The Bruchstraße (/de/, lit. 'Swamp Street') is a cobbled street in Braunschweig, Lower Saxony, Germany. The street has many historic half-timbered houses and is the centre of the city's red light district and has a number of "windows". There are iron gates at both ends of the street, at the junctions with Wallstraße and Friedrich-Wilhelm-Straße.

==History==
Prostitution in the Bruchstraße dates back to the Middle Ages, and is possibly the oldest red-light district in Germany. At the beginning of the 15th century, there were 5 brothels in Echternstraße, including one called the "Rote Kloster" (Red Monastery). Prostitution was overseen by Braunschweig's hangman. There was also a brothel called "Fruwenhus" in Mauernstraße.

Around the same time, the marshland between the two branches of the Oker river was being drained and landfill were being dumped there. This led to an undulating landscape. Being beyond the city walls, the nature of the area, it was used as a hideout for criminals. The prostitutes also settled here and disreputable bars opened. Prostitution continued here despite the 1594 law prohibiting fornication.

In 1806 the city came under the control of the French and troops were stationed in the city.
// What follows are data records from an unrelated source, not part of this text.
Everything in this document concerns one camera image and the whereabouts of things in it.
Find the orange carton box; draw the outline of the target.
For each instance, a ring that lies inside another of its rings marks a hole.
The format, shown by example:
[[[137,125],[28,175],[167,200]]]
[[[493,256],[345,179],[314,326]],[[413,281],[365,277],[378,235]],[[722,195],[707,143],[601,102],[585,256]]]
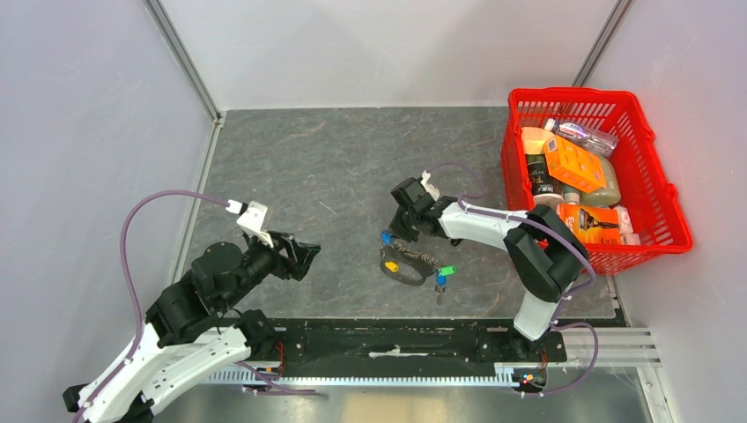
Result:
[[[584,193],[606,186],[601,161],[565,138],[555,135],[547,141],[544,157],[549,175],[566,185]]]

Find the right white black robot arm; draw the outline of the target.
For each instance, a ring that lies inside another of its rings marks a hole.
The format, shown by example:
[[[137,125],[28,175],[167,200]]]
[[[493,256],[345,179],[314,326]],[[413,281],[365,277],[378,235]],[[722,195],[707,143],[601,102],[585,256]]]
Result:
[[[538,355],[572,283],[592,269],[588,251],[558,214],[544,204],[529,211],[469,204],[440,195],[425,176],[400,182],[390,194],[397,209],[389,230],[396,238],[414,242],[424,234],[507,252],[525,289],[508,348],[518,360]]]

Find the yellow sponge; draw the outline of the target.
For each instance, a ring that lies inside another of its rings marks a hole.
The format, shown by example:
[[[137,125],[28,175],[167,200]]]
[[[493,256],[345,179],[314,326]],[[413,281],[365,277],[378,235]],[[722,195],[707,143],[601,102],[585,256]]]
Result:
[[[521,144],[527,155],[542,155],[545,145],[554,138],[551,131],[538,127],[521,127]]]

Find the black mounting base plate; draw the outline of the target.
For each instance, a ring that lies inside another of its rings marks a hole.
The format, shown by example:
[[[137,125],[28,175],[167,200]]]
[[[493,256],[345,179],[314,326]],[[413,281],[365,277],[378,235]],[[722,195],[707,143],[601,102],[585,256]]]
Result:
[[[271,318],[274,334],[249,355],[290,377],[488,376],[496,363],[565,362],[556,331],[530,344],[508,319]]]

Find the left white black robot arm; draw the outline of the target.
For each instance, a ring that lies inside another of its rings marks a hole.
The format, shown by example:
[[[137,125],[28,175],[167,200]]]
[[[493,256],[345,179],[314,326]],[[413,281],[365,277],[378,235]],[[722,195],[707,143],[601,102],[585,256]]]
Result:
[[[277,331],[259,309],[226,314],[267,277],[302,280],[322,248],[288,233],[270,243],[244,237],[210,245],[148,308],[140,339],[132,340],[105,373],[63,392],[81,422],[150,422],[178,396],[222,367],[267,360]]]

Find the red plastic basket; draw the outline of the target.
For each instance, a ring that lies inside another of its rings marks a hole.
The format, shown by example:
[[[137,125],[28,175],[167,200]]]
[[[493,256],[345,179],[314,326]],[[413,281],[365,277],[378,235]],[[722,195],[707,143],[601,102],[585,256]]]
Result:
[[[509,210],[534,205],[521,128],[539,126],[551,117],[569,119],[618,137],[610,161],[621,184],[622,205],[640,237],[638,245],[587,244],[595,272],[614,275],[658,256],[692,249],[677,188],[662,169],[655,133],[633,93],[587,87],[515,88],[507,106],[500,163]]]

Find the green capped key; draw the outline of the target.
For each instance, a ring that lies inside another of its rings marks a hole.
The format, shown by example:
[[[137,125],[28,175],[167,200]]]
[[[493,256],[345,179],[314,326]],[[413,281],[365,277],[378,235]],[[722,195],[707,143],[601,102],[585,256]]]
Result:
[[[438,269],[438,272],[443,277],[448,277],[457,273],[457,268],[453,265],[443,266]]]

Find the pink white packet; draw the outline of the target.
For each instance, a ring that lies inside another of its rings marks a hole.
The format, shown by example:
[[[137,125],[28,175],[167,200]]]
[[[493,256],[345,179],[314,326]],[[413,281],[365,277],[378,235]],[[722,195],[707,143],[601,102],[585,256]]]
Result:
[[[614,210],[618,214],[621,244],[640,245],[640,236],[634,232],[629,211],[622,205],[617,205]]]

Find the dark green bottle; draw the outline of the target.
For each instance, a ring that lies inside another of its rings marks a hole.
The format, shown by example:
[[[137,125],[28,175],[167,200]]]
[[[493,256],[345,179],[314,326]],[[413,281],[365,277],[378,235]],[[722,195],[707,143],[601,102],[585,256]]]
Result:
[[[543,154],[526,154],[528,177],[532,197],[536,203],[544,201],[563,202],[561,183],[550,175]]]

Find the beige soap pouch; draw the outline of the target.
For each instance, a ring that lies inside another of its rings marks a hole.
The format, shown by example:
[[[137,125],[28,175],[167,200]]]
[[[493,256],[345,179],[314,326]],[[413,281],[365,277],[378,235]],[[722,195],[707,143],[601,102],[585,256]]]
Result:
[[[618,179],[608,159],[599,156],[606,185],[589,193],[581,193],[581,204],[592,207],[614,207],[621,201]]]

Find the clear plastic bottle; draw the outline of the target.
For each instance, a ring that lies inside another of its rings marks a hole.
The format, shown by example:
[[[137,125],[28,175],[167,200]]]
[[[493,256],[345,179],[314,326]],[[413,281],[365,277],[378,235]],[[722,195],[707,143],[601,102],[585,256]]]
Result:
[[[569,120],[549,118],[545,121],[543,129],[607,159],[614,153],[619,142],[615,135]]]

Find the orange razor package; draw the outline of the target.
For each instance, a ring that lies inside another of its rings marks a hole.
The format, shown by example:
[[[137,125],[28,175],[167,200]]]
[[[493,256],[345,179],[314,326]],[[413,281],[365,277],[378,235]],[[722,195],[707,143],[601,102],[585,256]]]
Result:
[[[584,244],[618,245],[621,241],[619,217],[612,209],[560,204],[556,213]]]

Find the leopard print wrist strap keyring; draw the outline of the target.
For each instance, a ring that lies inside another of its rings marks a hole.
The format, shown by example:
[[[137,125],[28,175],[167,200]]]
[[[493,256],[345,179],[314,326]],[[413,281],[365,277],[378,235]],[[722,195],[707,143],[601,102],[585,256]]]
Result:
[[[399,264],[398,273],[389,272],[384,263],[393,261]],[[426,261],[419,253],[412,254],[407,249],[399,249],[394,245],[384,246],[379,252],[379,266],[381,272],[395,282],[407,286],[421,286],[431,276],[435,275],[435,266]]]

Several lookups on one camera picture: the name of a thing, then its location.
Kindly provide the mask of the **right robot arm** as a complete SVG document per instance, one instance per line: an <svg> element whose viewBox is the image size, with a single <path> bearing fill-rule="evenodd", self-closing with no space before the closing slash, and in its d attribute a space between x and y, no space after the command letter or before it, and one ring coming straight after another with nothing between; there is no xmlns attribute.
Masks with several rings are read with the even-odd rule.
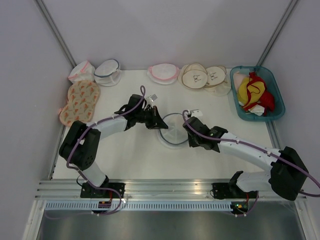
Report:
<svg viewBox="0 0 320 240"><path fill-rule="evenodd" d="M208 128L198 118L185 120L191 148L235 156L261 169L260 172L237 171L228 182L213 183L215 199L255 198L258 192L273 191L281 198L294 201L308 174L299 154L291 147L268 148L245 141L218 126Z"/></svg>

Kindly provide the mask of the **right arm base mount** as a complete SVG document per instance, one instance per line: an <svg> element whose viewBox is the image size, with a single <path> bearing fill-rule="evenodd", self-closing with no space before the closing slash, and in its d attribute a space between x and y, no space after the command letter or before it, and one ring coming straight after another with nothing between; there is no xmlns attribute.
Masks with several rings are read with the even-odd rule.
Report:
<svg viewBox="0 0 320 240"><path fill-rule="evenodd" d="M243 191L238 186L238 178L243 174L243 171L237 171L229 182L214 182L212 183L213 198L218 200L224 199L255 199L257 191Z"/></svg>

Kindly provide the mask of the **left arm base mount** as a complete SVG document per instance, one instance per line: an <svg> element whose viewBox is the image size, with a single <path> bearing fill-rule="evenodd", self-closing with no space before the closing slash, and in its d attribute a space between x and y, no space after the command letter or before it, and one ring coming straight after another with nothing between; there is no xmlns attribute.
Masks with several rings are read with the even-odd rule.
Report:
<svg viewBox="0 0 320 240"><path fill-rule="evenodd" d="M122 199L125 193L125 183L109 182L107 179L100 187L93 187L87 181L81 184L82 199Z"/></svg>

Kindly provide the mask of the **blue-trimmed white mesh laundry bag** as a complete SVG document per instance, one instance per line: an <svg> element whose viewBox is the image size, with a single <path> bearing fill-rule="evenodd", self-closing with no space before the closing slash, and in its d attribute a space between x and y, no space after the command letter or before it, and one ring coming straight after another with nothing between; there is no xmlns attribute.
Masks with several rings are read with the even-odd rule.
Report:
<svg viewBox="0 0 320 240"><path fill-rule="evenodd" d="M180 149L188 145L188 133L183 128L183 116L181 113L170 113L162 120L168 129L158 129L157 137L159 142L170 149Z"/></svg>

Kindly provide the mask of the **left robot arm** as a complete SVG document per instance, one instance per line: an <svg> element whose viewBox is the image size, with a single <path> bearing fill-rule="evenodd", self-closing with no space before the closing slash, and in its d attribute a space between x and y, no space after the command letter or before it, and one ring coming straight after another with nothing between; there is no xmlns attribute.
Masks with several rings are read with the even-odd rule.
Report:
<svg viewBox="0 0 320 240"><path fill-rule="evenodd" d="M134 127L145 124L149 130L167 130L169 127L161 118L158 108L147 103L142 95L133 94L113 116L95 123L76 120L70 127L59 155L66 160L69 169L76 170L84 179L81 185L81 198L123 197L124 187L112 185L108 176L95 162L101 140Z"/></svg>

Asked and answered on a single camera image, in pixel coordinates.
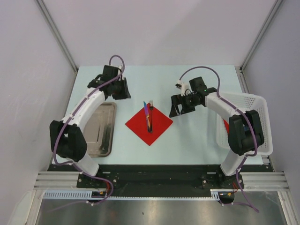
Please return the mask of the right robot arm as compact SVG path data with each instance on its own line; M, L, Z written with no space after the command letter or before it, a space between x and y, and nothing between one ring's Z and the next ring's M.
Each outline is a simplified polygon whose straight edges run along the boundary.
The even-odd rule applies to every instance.
M176 117L195 111L202 105L216 112L228 124L227 141L230 150L220 165L221 173L216 182L221 188L233 183L233 175L238 173L248 157L258 155L258 148L265 143L259 112L241 110L219 92L219 87L208 88L201 77L175 84L180 93L171 97L169 116Z

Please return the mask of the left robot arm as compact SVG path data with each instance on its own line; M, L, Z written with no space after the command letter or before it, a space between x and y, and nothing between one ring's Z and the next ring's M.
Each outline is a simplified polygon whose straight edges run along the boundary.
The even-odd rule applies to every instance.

There were concerns about STIs amongst the soldiers and the prostitutes were subjected to compulsory health checks.

The street was named Bruchstraße in 1858. During World War II Braunschweig was bombed 42 times. An Allied air raid on 15 October 15, 1944 destroyed most of the city's churches, and the Altstadt (old town). The 33 half-timbered houses in Bruchstraße survived the bombings.

==Modern times==
In 2013, there were proposals to open up the gated street and add restaurants and bars as part of the regeneration of the Friedrich Wilhelm district. This was opposed to by the police, spokesman Wolfgang Klages saying the current arrangement "is actually the ideal situation to keep a close eye on it." The head of the Braunschweig health office, Sabine Pfingsten-Würzburg, also opposed the proposal.

From 1 July 2017, all prostitutes and brothel operators were required to be registered Under the Prostitutes Protection Act. In 2018, there were 167 prostitutes registered in Braunschweig.